Saved data entries:
***

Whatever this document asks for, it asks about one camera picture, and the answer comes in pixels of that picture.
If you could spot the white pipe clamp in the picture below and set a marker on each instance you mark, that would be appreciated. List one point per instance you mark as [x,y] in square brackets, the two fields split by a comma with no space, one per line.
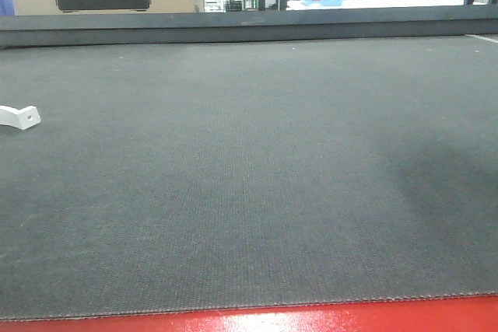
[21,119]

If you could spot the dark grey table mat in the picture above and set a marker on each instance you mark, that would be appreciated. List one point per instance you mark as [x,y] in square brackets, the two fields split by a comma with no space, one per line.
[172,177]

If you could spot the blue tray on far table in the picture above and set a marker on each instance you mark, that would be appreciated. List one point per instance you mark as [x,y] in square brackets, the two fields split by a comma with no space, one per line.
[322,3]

***

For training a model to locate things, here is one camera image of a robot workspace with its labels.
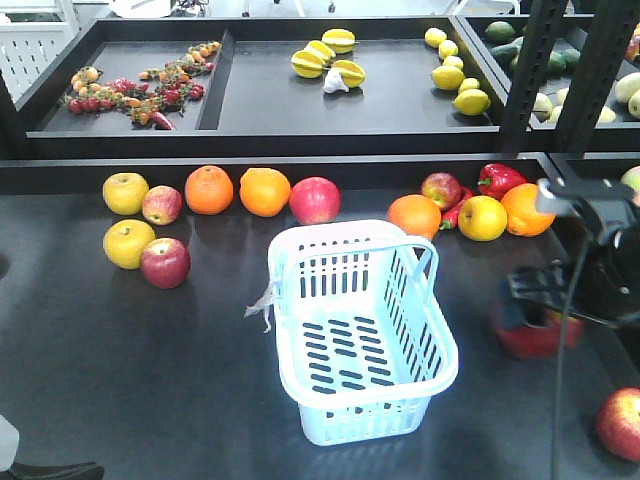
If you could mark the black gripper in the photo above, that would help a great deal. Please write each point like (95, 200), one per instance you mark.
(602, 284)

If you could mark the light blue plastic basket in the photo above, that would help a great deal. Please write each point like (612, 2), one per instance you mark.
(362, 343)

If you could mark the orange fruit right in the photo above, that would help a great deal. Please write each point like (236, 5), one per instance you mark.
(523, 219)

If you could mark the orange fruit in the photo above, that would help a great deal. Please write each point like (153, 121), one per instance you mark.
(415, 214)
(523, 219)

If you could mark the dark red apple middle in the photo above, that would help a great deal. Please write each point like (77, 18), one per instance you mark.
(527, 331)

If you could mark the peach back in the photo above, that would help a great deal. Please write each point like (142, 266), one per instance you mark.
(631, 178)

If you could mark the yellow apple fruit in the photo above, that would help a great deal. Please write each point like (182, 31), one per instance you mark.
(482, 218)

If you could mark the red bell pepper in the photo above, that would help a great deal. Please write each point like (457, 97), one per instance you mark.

***

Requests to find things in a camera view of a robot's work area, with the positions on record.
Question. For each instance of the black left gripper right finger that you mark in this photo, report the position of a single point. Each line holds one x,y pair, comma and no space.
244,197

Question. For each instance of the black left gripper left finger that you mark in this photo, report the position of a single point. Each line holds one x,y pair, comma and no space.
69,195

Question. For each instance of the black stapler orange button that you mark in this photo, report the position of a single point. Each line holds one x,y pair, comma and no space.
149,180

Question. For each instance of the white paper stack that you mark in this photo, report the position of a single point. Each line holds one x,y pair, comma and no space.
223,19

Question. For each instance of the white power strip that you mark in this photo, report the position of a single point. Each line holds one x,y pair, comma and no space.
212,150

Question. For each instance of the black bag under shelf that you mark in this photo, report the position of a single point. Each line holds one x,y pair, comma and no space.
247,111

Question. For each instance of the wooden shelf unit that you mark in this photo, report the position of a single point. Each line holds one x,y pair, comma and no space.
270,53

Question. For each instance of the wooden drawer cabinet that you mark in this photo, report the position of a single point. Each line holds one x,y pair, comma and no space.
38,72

***

TASK OBJECTIVE: Output only the stretch above from the line with "For training a" through the line with "If you could mark the red", reproduced exactly. Exclude pictures.

OUTPUT FOR THIS TASK:
For training a model to locate things, here is one camera image of a robot workspace with its labels.
If you could mark the black gripper in the photo above, that would help a great deal. Please write each point like (95, 200), one per instance you mark.
(602, 284)

If you could mark the light blue plastic basket in the photo above, that would help a great deal. Please write each point like (612, 2), one per instance you mark.
(362, 343)

If you could mark the orange fruit right in the photo above, that would help a great deal. Please write each point like (236, 5), one per instance you mark.
(523, 219)

If you could mark the orange fruit in the photo above, that would help a great deal. Please write each point like (153, 121), one per instance you mark.
(415, 214)
(523, 219)

If you could mark the dark red apple middle in the photo above, that would help a great deal. Please write each point like (77, 18), one per instance you mark.
(527, 331)

If you could mark the peach back in the photo above, that would help a great deal. Please write each point like (142, 266), one per instance you mark.
(631, 178)

If you could mark the yellow apple fruit in the photo above, that would help a great deal. Please write each point like (182, 31), one per instance you mark.
(482, 218)

If you could mark the red bell pepper in the photo above, that would help a great deal. Please write each point like (457, 97), one per instance you mark.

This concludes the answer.